Certificate-policy processing follows RFC 5280 §6.1.4; default unconstrained chains are unaffected.
Supported algorithms are RSA (PKCS#1 v1.5 with SHA-2) and ECDSA (P-256/384/521); RSASSA-PSS, EdDSA, and SHA-3 fail closed; SHA-1 is degraded.

NDA scan status

This public page describes externally observable verify-side behavior only. It names the public engine, the Pki / trust-anchor contracts, and the validateArchivalTimestampChain() method through the supported surface. The concrete DER, CMS, policy-processor, and path-validator internals are in the gated deep reference under the nondisclosure agreement (NDA).

Core fallback

NextPDF Core detects the presence of a signature and produces B-B / B-T signatures, but it does not cryptographically verify CMS or timestamp tokens, validate an archival chain, or run RFC 5280 §6.1.4 policy processing. A Core-only deployment has no equivalent verify-side; see Security / Signing (Core).

Pro fallback

NextPDF Pro adds signing strategies and e-invoice handling, but it does not provide this cryptographic verify-side; archival-chain validation and certificate-policy processing ship in nextpdf/enterprise only.

Enterprise boundary note

The verify-side is described at the behavior level. The strict DER stack, the CMS parser, the policy processor, and the path-validator internals are out of scope for the public surface and are not reproduced here.

Deployment boundary

Verification depends on the trust anchor store and any revocation material the caller supplies or that is embedded in the document. NextPDF Enterprise evaluates that material; it does not operate a trust list, a TSA, or a revocation service. The operator owns anchor selection and the freshness of embedded revocation material.

Legal-compliance boundary

This page is marked export_control_class: legal-review-required; it concerns cryptographic verification.
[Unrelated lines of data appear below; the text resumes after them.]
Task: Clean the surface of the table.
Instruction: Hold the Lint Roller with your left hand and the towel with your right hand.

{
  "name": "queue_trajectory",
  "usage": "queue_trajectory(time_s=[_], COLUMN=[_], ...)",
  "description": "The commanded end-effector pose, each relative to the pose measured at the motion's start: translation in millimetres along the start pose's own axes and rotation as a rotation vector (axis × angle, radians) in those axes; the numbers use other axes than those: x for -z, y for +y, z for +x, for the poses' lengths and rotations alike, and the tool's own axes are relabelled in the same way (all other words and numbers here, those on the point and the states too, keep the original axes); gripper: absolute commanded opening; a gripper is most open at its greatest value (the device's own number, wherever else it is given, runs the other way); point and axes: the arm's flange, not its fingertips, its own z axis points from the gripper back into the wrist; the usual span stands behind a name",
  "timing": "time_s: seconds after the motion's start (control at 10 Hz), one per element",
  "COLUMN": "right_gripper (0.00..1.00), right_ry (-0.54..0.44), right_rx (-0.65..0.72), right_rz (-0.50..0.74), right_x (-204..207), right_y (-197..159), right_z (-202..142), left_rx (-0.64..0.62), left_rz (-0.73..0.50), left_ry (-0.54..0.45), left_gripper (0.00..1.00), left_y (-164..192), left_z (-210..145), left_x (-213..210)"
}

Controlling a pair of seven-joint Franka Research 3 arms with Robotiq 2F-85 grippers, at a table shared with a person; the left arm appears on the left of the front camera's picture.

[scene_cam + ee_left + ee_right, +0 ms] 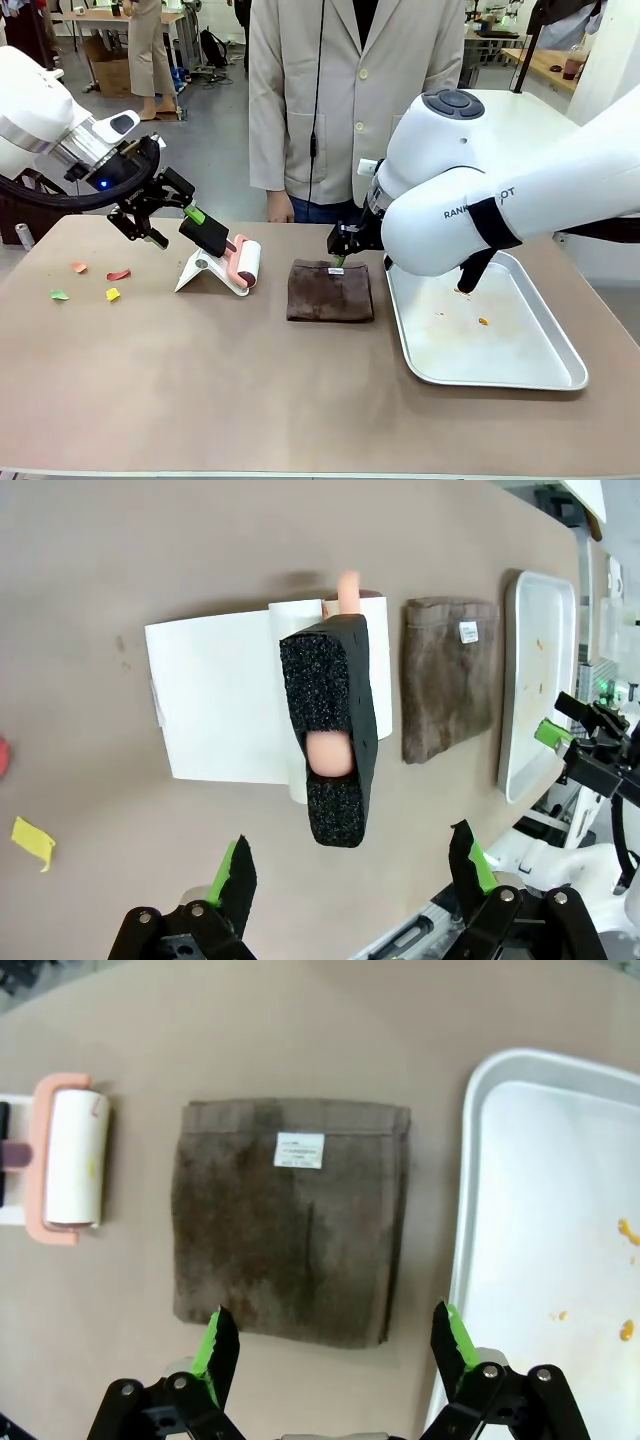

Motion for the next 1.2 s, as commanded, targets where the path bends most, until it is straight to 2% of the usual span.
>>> queue_trajectory(time_s=[0.0, 0.2, 0.4, 0.6, 1.1], right_gripper=[1.0, 1.0, 1.0, 1.0, 1.0], right_ry=[0.081, 0.161, 0.195, 0.248, 0.365], right_rx=[0.056, 0.068, 0.083, 0.148, 0.192], right_rz=[-0.061, -0.066, -0.092, -0.091, -0.061], right_x=[24, 43, 57, 70, 99], right_y=[13, 18, 23, 16, 1], right_z=[30, 44, 50, 59, 74], left_rx=[0.001, -0.032, -0.081, -0.12, -0.163], left_rz=[-0.015, -0.004, -0.012, -0.034, -0.094], left_ry=[0.013, 0.009, 0.01, 0.018, 0.035], left_gripper=[1.0, 1.0, 1.0, 1.0, 1.0], left_y=[-4, -4, -4, -3, 3], left_z=[8, 14, 21, 27, 30], left_x=[1, 5, 12, 17, 26])
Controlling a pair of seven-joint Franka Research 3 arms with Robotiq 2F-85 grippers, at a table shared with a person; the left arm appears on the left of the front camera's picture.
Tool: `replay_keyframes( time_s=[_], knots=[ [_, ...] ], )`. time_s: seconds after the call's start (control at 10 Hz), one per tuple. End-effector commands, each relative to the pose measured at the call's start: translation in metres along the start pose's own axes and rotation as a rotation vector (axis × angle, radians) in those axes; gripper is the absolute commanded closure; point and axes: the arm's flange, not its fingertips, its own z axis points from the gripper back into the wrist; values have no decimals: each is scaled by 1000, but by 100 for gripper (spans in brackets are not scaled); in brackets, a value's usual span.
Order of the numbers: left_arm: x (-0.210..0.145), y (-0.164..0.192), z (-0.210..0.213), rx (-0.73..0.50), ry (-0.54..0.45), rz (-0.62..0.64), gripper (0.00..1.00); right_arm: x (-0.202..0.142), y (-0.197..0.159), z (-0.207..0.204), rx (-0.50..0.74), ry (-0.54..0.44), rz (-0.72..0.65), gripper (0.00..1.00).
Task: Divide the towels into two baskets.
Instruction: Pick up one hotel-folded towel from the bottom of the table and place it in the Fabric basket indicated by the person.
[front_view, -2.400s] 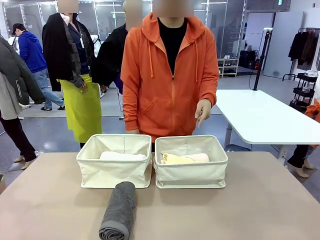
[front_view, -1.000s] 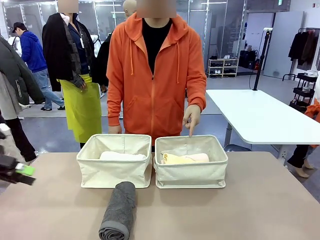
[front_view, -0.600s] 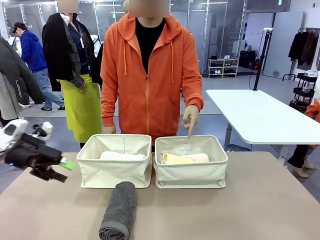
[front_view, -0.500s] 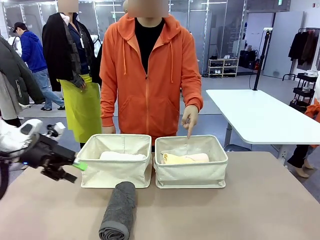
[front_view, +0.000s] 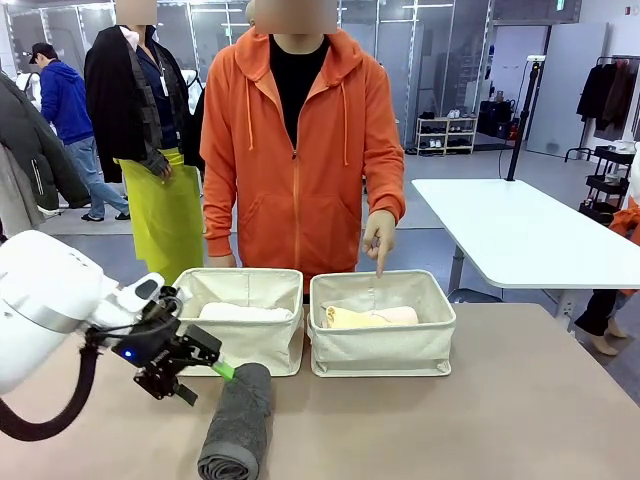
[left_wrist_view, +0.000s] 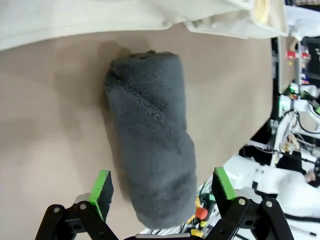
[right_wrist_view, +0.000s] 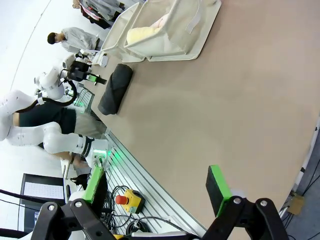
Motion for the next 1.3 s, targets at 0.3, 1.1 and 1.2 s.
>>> replay_keyframes(
  time_s=[0.3, 1.1, 1.2],
  knots=[
    [-33, 0, -50, 113, -132, 154, 0, 1, 4, 3, 10, -13, -4, 0],
    [-54, -6, -78, 73, -13, 46, 33, 1, 4, 3, 10, -13, -4, 0],
    [-53, -7, -77, 74, -14, 43, 39, 1, 4, 3, 10, -13, -4, 0]
  ],
)
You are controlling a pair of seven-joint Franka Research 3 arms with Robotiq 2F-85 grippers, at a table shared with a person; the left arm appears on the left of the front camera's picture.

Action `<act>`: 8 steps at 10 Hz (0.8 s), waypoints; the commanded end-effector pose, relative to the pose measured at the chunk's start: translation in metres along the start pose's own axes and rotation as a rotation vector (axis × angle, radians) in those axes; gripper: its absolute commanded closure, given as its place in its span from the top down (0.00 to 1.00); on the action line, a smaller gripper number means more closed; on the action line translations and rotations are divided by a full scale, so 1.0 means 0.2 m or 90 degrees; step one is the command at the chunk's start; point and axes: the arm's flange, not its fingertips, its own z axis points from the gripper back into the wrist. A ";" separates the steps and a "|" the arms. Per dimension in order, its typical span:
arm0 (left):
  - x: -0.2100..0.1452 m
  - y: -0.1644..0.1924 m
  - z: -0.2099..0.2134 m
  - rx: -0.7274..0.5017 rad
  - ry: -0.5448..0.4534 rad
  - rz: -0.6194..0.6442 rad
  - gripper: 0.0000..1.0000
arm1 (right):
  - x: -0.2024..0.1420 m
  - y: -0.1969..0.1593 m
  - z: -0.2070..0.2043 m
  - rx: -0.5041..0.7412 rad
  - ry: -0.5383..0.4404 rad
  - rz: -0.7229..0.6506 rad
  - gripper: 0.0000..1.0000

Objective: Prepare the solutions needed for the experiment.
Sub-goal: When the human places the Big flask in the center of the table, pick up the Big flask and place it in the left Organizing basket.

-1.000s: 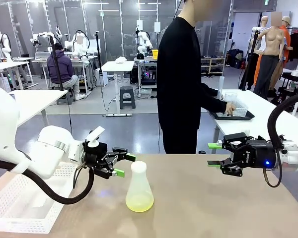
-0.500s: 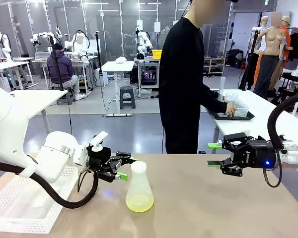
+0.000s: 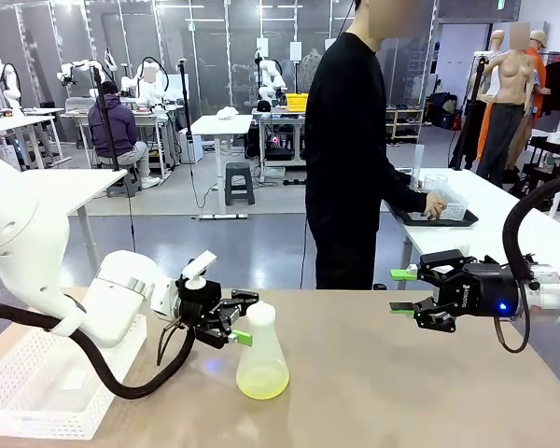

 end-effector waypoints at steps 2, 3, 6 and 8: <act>-0.03 0.06 -0.07 -0.040 -0.019 0.033 1.00 | 0.00 0.00 0.00 0.001 0.002 0.001 0.63; -0.04 0.07 -0.08 -0.049 -0.020 0.035 1.00 | 0.00 0.00 0.00 0.001 0.002 0.001 0.63; -0.03 0.08 -0.12 -0.054 -0.033 0.024 1.00 | 0.00 0.00 0.00 0.001 0.002 0.001 0.63; -0.03 0.08 -0.11 -0.055 -0.037 0.022 0.80 | 0.00 0.00 0.00 0.001 0.002 0.001 0.63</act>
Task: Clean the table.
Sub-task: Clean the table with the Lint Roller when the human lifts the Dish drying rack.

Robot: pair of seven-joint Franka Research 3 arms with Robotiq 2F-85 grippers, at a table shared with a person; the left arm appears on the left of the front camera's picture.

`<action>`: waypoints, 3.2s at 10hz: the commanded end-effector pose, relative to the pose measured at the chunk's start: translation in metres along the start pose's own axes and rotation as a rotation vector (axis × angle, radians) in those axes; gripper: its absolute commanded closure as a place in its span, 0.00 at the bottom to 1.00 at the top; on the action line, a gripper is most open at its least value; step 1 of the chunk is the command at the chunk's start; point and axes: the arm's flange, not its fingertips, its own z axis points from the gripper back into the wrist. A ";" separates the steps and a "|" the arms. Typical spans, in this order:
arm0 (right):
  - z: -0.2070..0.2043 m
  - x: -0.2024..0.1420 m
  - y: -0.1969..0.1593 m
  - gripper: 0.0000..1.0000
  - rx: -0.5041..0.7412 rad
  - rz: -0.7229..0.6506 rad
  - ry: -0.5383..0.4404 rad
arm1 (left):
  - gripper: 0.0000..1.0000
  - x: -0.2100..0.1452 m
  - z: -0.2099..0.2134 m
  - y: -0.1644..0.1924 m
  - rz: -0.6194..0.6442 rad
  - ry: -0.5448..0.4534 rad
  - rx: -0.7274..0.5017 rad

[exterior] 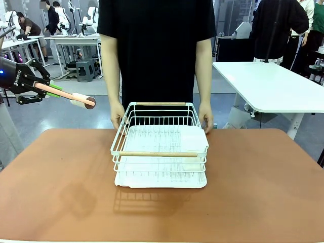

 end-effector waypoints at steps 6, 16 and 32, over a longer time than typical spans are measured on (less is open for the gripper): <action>-0.001 -0.001 0.002 0.00 0.014 0.013 -0.005 | 0.99 0.000 0.000 0.000 0.001 -0.002 -0.001; -0.001 -0.001 0.002 0.00 0.014 0.013 -0.005 | 0.99 0.000 0.000 0.000 0.001 -0.002 -0.001; -0.001 -0.001 0.002 0.00 0.014 0.013 -0.005 | 0.79 -0.011 -0.118 -0.024 -0.845 0.515 0.500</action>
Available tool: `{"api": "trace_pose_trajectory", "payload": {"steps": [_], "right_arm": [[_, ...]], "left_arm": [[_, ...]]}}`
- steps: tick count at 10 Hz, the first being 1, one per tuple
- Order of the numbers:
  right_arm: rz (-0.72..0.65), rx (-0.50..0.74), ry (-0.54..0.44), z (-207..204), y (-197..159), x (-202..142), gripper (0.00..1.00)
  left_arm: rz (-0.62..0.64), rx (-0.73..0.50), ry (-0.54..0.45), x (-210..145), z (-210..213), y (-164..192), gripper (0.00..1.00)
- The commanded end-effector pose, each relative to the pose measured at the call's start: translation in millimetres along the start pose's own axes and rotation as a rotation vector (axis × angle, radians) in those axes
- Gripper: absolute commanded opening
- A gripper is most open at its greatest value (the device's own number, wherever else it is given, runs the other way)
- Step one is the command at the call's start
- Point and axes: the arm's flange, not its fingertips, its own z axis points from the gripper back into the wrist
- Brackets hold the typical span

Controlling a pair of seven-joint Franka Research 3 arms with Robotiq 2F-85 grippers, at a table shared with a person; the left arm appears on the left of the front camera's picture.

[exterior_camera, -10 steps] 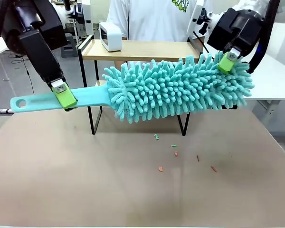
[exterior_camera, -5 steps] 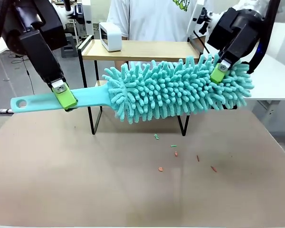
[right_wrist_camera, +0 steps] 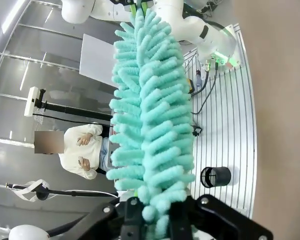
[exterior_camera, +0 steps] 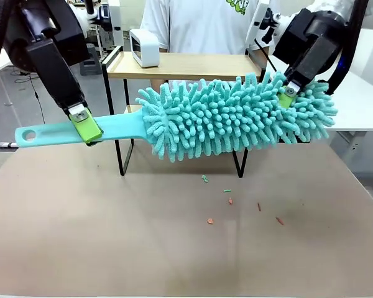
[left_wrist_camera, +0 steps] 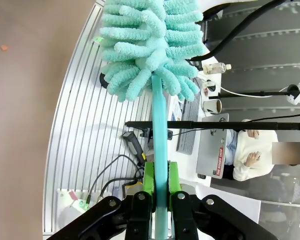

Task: Clean the shelf.
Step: Hand the Duster back to the human.

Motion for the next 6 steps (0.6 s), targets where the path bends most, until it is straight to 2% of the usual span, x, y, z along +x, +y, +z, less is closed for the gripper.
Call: {"api": "trace_pose_trajectory", "payload": {"steps": [1,2,3,4,6], "right_arm": [[0.025,0.004,-0.007,0.7,5.5,-6.9,0.0],[0.02,-0.002,-0.015,2.4,6.0,-9.1,0.0],[0.011,-0.014,-0.032,6.7,7.5,-13.1,0.0],[0.001,-0.031,-0.053,13.1,9.5,-19.4,0.0],[-0.022,-0.034,-0.135,36.4,20.6,-43.8,0.0]], "left_arm": [[-0.03,-0.005,-0.031,3.5,1.8,-1.1,0.2],[-0.013,0.024,-0.05,3.4,4.3,-0.4,0.63],[0.008,0.067,-0.106,-0.1,12.4,1.0,0.74],[0.043,0.102,-0.17,-10.9,27.1,4.1,1.0],[0.151,0.156,-0.371,-52.1,70.1,14.1,1.0]]}}
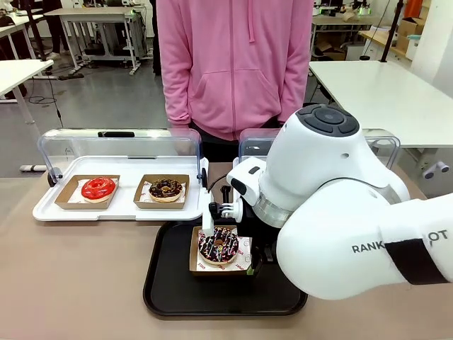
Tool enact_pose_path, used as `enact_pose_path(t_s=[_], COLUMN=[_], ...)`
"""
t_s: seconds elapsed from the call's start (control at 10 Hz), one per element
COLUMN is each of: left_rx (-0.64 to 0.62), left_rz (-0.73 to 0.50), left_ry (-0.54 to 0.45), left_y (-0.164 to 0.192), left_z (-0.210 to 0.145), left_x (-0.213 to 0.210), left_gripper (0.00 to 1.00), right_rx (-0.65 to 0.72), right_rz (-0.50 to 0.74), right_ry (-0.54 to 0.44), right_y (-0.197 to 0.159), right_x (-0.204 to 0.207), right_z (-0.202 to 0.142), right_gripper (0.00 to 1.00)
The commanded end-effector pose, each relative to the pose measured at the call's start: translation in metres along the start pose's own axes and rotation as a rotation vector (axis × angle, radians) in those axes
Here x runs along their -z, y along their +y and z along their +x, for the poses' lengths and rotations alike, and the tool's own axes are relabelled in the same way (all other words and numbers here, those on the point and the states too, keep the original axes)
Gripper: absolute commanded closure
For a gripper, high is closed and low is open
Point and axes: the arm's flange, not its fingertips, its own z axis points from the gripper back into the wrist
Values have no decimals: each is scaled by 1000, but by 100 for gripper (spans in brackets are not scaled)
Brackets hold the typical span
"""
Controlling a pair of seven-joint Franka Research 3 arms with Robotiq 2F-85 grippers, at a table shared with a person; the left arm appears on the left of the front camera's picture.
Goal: Move the fourth donut from the left to the tray.
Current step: Pick up the Paper togo box containing the Donut indicated by the person and place it on the Handle tray.
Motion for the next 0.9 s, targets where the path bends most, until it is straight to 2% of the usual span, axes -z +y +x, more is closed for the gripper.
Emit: enact_pose_path(t_s=[0.0,0.8], left_rx=[6,6], left_rz=[-2,-2], left_ry=[-20,-20], left_y=[0,0], left_z=[2,2], left_x=[0,0], left_gripper=[0,0], right_rx=[20,20], right_rz=[-22,-22], right_ry=[12,12], right_y=[-1,-1], right_x=[0,0], right_z=[1,1], right_gripper=[0,0])
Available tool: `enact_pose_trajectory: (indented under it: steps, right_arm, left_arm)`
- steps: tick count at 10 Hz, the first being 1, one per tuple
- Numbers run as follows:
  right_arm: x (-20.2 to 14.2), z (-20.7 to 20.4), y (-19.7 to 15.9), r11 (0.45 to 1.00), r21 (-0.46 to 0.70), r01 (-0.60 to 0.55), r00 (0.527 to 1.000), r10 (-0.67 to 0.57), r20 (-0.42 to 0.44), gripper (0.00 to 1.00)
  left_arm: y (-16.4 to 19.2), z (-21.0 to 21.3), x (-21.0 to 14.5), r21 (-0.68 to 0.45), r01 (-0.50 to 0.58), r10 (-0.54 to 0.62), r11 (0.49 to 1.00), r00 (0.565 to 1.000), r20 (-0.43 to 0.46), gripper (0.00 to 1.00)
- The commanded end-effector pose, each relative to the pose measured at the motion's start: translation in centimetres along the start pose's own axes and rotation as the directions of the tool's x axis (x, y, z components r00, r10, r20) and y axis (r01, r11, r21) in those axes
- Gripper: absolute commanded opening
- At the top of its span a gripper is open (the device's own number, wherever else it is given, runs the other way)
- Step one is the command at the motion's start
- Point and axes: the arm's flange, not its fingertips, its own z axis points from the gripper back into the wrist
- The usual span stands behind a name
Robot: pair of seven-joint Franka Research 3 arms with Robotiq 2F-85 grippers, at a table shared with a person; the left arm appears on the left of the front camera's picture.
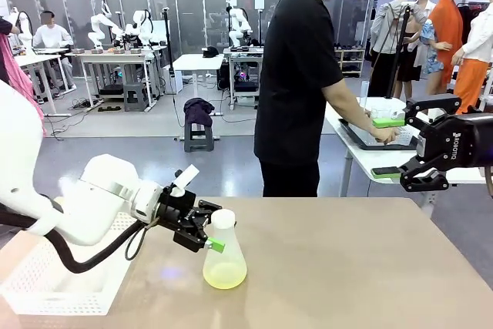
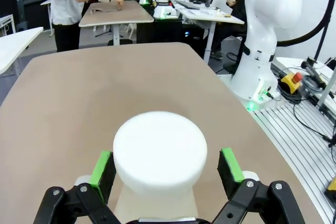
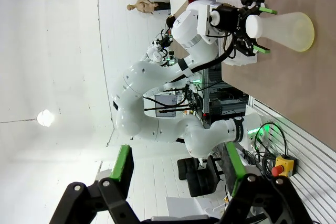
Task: Prepare the solutions needed for the experiment.
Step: When the human places the Big flask in the center of the table, pick up the Big flask and place it in the left Organizing basket.
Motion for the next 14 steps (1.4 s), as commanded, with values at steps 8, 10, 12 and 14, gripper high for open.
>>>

Legal sign-off is required before the publish flag is set. A positive verification result is a cryptographic statement about the document’s signatures and timestamps. It is not a legal opinion, an eIDAS qualification determination, or a certification. NextPDF makes no AdES / PAdES certification claim. Consult your own compliance and legal advisers for your regulatory obligations.